Le acque dei numerosissimi fiumi e canali (i vasi sanguigni) vengono sorvegliate giorno e notte da un poderoso sistema di sicurezza. Ma non è facile mantenere l’ordine in una nazione che ha molti miliardi di abitanti, e altrettanti nemici e clandestini.

Le comunicazioni avvengono attraverso una rete di sottili cavi elettrici, oppure tramite valigette (gli ormoni e molti altri tipi di molecole), che vengono liberate nei corsi d’acqua. Ogni valigetta possiede una serie di codici riservati solo al destinatario, che così è in grado di riconoscerla e prelevarla appena la “incrocia”.

Le valigette possono contenere segnali d’allarme lanciati dalle pattuglie che stanno perlustrando i vari distretti dell’organismo e hanno bisogno di rinforzi. Fra i primi ad accorrere sono, di norma, gli agenti del reparto Mangia-Nemici (i monociti).
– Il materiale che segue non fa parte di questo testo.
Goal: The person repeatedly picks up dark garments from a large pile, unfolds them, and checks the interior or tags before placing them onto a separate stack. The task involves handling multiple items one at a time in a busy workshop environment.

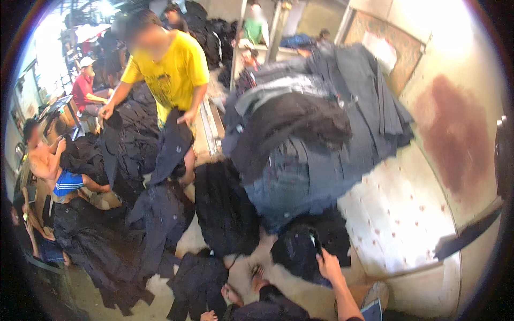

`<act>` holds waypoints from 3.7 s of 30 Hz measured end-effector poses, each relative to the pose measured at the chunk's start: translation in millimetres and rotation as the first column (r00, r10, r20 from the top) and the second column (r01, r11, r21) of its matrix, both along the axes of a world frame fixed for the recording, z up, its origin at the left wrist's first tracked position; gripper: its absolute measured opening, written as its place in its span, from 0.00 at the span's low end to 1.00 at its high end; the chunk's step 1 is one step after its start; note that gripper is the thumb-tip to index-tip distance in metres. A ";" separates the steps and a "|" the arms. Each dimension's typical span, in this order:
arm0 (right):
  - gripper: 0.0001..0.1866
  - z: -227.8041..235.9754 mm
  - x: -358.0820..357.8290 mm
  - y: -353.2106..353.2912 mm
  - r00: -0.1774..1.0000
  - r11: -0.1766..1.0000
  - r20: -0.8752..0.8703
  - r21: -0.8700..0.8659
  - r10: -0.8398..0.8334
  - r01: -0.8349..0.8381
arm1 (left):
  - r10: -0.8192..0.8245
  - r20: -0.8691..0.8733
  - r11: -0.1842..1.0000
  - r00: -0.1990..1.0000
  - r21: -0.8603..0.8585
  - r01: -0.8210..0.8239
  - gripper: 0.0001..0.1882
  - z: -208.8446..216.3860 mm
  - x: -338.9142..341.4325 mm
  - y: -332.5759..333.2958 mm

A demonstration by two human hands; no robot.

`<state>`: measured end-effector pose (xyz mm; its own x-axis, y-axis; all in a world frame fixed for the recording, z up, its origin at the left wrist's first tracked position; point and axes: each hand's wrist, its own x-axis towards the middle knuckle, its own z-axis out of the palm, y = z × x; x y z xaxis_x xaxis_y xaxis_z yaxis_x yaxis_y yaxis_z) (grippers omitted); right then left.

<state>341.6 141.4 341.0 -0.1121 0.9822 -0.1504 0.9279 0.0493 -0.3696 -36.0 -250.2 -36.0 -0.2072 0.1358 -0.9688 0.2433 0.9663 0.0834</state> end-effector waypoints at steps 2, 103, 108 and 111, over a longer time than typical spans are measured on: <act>0.23 -4.3 9.1 -12.9 0.999 0.999 -0.042 -0.036 -0.004 0.002 | -0.084 -0.020 0.991 0.996 0.104 0.086 0.17 11.8 31.8 -34.0; 0.39 97.5 39.7 651.0 0.359 0.996 -0.932 -0.014 -0.046 0.093 | -0.394 0.304 0.396 0.867 0.908 -0.139 0.37 455.5 62.2 489.1; 0.51 76.1 52.1 645.4 0.528 0.943 -0.813 -0.327 -0.245 -0.067 | -0.156 0.530 0.414 0.833 0.801 -0.432 0.33 446.6 57.0 485.7; 0.45 54.1 57.7 648.5 0.598 0.925 -0.744 -0.379 -0.298 -0.010 | 0.019 0.602 0.328 0.798 0.751 -0.574 0.35 433.3 49.6 481.2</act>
<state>399.2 789.9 395.1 -0.1977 0.9070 -0.3719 0.2578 -0.3179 -0.9124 13.7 231.0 397.3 -0.0657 0.9558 -0.2865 -0.3755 0.2423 0.8946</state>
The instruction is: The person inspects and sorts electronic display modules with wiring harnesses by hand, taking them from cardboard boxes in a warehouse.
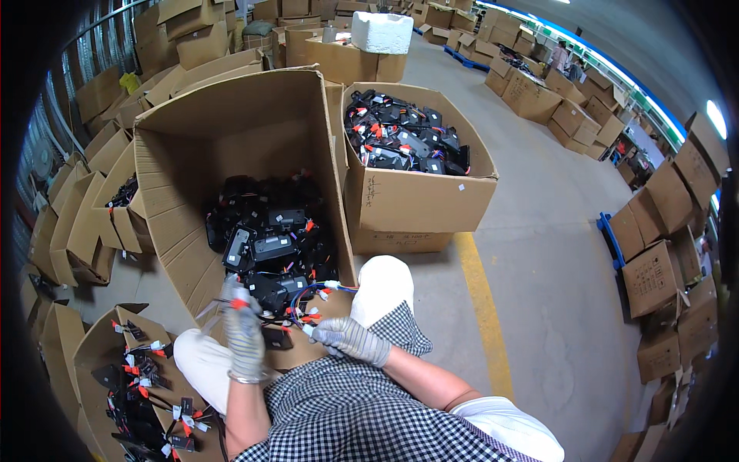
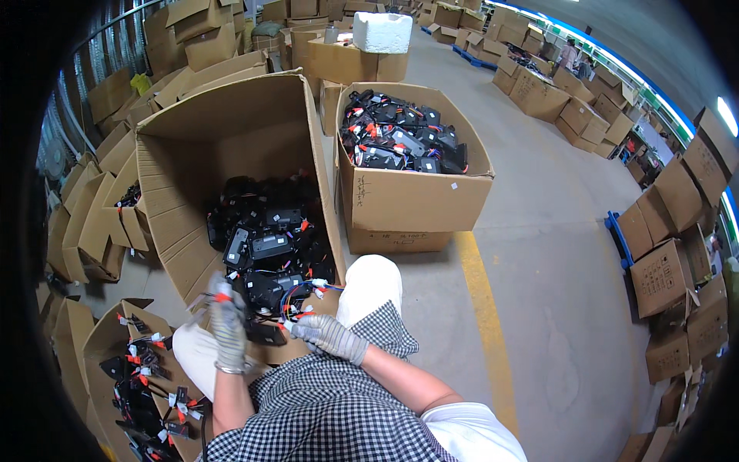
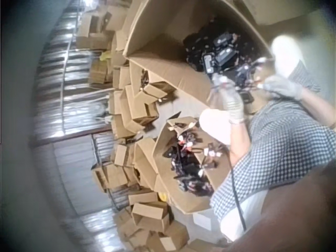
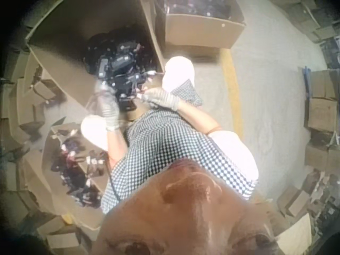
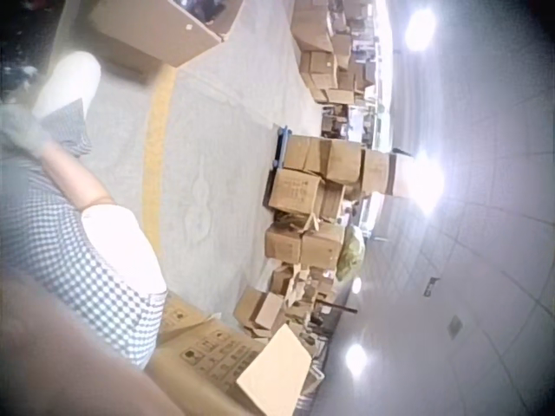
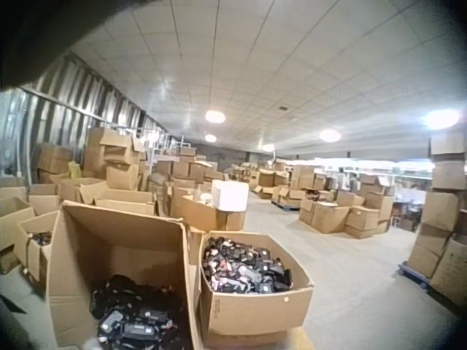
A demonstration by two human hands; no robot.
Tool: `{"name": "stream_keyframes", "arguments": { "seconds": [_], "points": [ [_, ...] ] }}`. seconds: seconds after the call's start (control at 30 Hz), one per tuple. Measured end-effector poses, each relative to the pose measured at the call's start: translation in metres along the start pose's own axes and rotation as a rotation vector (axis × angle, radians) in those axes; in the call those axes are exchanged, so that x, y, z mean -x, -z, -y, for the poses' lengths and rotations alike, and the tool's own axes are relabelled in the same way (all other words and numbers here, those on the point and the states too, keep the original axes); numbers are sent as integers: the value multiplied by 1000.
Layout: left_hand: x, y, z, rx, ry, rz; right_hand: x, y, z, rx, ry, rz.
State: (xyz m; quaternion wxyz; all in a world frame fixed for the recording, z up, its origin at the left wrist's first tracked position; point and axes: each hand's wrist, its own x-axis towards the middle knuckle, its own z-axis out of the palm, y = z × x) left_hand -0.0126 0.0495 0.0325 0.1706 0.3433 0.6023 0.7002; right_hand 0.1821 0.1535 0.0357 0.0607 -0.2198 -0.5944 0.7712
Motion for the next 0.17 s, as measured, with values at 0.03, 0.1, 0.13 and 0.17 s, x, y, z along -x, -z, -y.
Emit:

Grazie alle istruzioni contenute nelle valigette, identificano all’istante il luogo da cui è partito l’allarme ed entrano aprendo una breccia nelle pareti.

Quando si trovano davanti ai nemici, i monociti si trasformano, accentuando la loro aggressività e la loro potenza. Diventano, così, agenti Grande-Bocca (i macrofagi). Come in un film di fantascienza, dal loro corpo spuntano prolungamenti che permettono di avvolgere gli avversari e catturarli rapidamente, dopo avere controllato i passaporti.

I nemici vengono inghiottiti, letteralmente, e chiusi in una capsula, all’interno del corpo degli agenti: una sorta di “camera della morte”. A questo punto scatta la loro uccisione, tramite liquidi corrosivi e digestivi, che li sciolgono.